■ **Your goal**
Determine how many lines in the listing below contain "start", then give only that number.

■ **Given data**
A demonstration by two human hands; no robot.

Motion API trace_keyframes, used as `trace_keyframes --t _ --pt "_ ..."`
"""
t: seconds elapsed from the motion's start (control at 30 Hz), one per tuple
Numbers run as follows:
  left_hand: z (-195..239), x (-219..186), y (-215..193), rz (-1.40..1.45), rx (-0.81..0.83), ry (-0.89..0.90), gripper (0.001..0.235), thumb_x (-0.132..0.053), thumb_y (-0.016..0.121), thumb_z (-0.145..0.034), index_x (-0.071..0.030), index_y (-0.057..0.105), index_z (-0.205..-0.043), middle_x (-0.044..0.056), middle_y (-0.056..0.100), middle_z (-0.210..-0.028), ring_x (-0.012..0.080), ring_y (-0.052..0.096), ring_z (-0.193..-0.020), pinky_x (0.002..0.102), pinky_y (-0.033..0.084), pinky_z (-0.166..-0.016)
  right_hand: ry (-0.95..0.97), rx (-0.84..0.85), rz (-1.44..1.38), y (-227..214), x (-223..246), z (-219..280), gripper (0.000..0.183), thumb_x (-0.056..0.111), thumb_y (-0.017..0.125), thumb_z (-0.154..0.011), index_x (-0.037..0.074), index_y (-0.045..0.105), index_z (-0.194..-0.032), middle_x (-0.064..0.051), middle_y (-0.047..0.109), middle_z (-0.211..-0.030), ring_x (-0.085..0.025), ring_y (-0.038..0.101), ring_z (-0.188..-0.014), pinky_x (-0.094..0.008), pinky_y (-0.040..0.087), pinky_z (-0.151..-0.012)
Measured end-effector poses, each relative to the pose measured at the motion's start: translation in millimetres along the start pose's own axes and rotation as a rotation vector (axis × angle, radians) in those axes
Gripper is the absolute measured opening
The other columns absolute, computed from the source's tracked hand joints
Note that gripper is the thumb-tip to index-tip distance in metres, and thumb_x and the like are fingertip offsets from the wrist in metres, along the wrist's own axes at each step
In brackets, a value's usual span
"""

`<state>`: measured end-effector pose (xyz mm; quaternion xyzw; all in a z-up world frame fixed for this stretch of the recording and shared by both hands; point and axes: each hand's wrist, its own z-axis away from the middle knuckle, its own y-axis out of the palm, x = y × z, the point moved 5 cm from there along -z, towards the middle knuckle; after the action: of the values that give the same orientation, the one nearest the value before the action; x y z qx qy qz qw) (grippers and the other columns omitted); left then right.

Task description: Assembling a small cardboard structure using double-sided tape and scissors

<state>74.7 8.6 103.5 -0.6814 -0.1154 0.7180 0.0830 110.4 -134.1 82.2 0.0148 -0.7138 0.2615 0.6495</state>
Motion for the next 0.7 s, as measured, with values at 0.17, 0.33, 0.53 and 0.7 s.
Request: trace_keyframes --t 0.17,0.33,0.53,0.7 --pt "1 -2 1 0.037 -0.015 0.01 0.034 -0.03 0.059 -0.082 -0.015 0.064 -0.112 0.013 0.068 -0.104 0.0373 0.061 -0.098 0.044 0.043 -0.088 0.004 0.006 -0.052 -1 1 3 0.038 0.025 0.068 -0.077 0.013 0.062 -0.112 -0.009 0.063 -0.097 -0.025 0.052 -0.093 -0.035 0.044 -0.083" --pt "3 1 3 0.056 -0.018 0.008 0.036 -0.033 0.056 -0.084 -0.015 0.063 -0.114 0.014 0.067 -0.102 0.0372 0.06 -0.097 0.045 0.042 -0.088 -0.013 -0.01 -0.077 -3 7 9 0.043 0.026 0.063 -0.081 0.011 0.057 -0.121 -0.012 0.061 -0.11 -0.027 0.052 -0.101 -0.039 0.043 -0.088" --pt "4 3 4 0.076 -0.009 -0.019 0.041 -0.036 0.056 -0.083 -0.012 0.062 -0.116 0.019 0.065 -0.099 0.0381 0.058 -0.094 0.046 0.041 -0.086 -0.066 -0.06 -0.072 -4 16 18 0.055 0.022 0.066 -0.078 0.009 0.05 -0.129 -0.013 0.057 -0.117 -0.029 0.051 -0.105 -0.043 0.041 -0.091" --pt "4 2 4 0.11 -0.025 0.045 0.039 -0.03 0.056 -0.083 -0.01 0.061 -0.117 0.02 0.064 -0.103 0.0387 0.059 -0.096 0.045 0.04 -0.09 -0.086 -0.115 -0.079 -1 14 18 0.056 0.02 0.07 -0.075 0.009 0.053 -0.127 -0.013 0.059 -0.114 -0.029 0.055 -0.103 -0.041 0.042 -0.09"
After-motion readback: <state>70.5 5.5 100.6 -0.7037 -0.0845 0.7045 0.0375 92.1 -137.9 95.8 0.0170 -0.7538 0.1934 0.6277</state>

■ **Solution below**
2